またアメリカを代表するスポーツカーとしてコルベットが挙げられるが、欧州や日本勢のクルマに苦しめられながらも、現在でもスポーツカーやスーパーカーがもっとも売れる国だと言われる土壌で熾烈な競争のなか、コルベットの歴史が止まることはなかった。
これはコルベットが、ライバルたちに対してスタイリングが先進的ではなくても格好良く、誰が見てもコルベットとして認知されるスタイリングに大好きというV8エンジンを載せた、不変の歴史と伝統に裏付けされたルックスとスペック、そして走りがあるからだ。
果たして2代目NSXには初代のような志があったのだろうか?
あらためてシンプルにNSXには何が足りなかったのか? と考えると、ひと言で言うならば「歴史」と「物語」だ。GT-Rがスカイライン時代から築き上げた、昭和の時代に日本でもスポーツカーが作れることを証明して見せた。フェアレディZは日本よりも北米のファンが多いと言われるほどの数多くのファンに支持されてきた。もちろん初代NSXもルマン24時間レースなど、国内外のレースで優勝を飾る華々しい歴史があるのだが、世界的規模で見るといささかインパクトに欠ける。
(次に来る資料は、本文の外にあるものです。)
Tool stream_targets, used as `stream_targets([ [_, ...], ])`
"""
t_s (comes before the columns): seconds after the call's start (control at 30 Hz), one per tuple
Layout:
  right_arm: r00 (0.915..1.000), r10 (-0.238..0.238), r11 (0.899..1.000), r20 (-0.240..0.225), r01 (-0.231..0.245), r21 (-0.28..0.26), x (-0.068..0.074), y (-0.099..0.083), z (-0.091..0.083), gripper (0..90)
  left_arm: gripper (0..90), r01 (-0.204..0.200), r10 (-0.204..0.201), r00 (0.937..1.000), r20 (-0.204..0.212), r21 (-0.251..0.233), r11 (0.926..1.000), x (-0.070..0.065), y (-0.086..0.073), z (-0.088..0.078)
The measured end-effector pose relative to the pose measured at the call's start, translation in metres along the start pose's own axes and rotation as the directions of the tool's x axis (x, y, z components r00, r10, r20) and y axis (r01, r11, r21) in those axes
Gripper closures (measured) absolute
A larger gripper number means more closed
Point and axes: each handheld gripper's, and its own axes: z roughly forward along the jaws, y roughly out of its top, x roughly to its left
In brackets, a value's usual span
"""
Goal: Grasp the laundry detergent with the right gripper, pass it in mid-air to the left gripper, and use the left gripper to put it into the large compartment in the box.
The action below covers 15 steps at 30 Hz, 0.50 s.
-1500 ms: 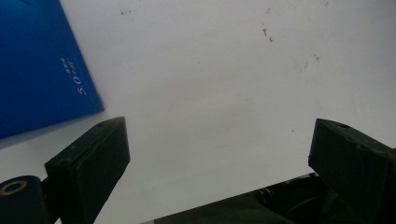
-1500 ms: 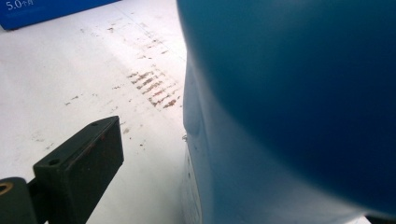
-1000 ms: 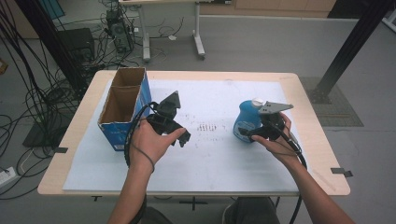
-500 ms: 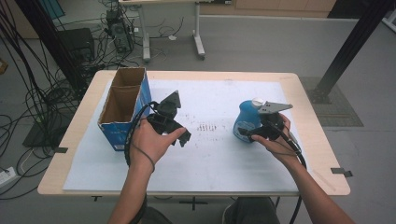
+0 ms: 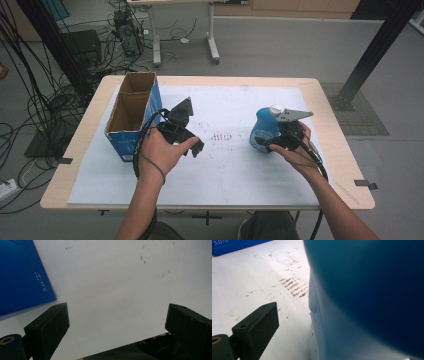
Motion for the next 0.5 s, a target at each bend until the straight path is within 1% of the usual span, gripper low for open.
stream_targets([
  [0.3,1.0,-0.003,1.0,0.007,0.003,0.001,-0.0001,-0.0004,0.0003,8.0,5.8,-0.004,0.004,1.0,0.001,0.0,1.0,-0.0006,0.0002,-0.0003],
  [0.4,0.9999,0.007,1.0,0.011,-0.007,-0.001,-0.0011,-0.0009,-0.0005,10.8,5.8,-0.002,0.002,1.0,-0.001,-0.001,1.0,-0.0001,-0.0004,-0.0004],
  [0.43,0.9999,0.011,1.0,0.012,-0.011,-0.004,-0.0018,-0.0013,-0.0007,13.4,5.8,0.003,-0.003,1.0,0.001,-0.003,1.0,0.0,-0.0008,-0.0005],
  [0.5,0.9998,0.013,1.0,0.013,-0.013,-0.005,-0.0025,-0.0018,-0.0008,15.5,5.8,0.002,-0.002,1.0,0.0,-0.004,1.0,0.0002,-0.001,-0.0008],
])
とくにHV化された2代目NSXは、スーパーカーの三大巨頭であるフェラーリやポルシェ、ランボルギーニと比較すると、そのキャラクターは弱いと言わざるを得ない。
辛口になるが、2代目NSXには初代と同じ志はあったのだろうかと問いたい。例えば、電動化は時代の要請ではあったが、それをNSXでやるべきことだったのか? と。フェアレディZもコルベットもロードスターもプラスEV(ハイブリッドもしくはプラグインハイブリッド、純粋なバッテリー式の何らかの電動化モデル)ではない。フェラーリはハイブリッドモデルをラインアップしているが、ポルシェは看板モデルの911には電動化モデルの設定はなく、BEVを別モデル(タイカン)で販売している。
それゆえにNSXは、先駆者として電動化に舵を切ったのだろうが、似たようなコンセプトと言えたBMW i8も短命に終わっている。結果論だが、どうせあと数年しかガソリン車に乗れないのだからと、初代NSXを正常進化させた内燃機関搭載の2代目ではダメだったのだろうか? 初代NSXのファンは2代目NSXどう評価したのだろう。奇しくもNSXの車名はNew・Sports・X(未知数)の頭文字となっている。それは新しいことにチャレンジし続けるHondaイズムにも通じている。その志は素晴らしいものではあるが、そこにブランディングやマーケティングが正しく存在したのかが、いささか不明であるのが残念でならない。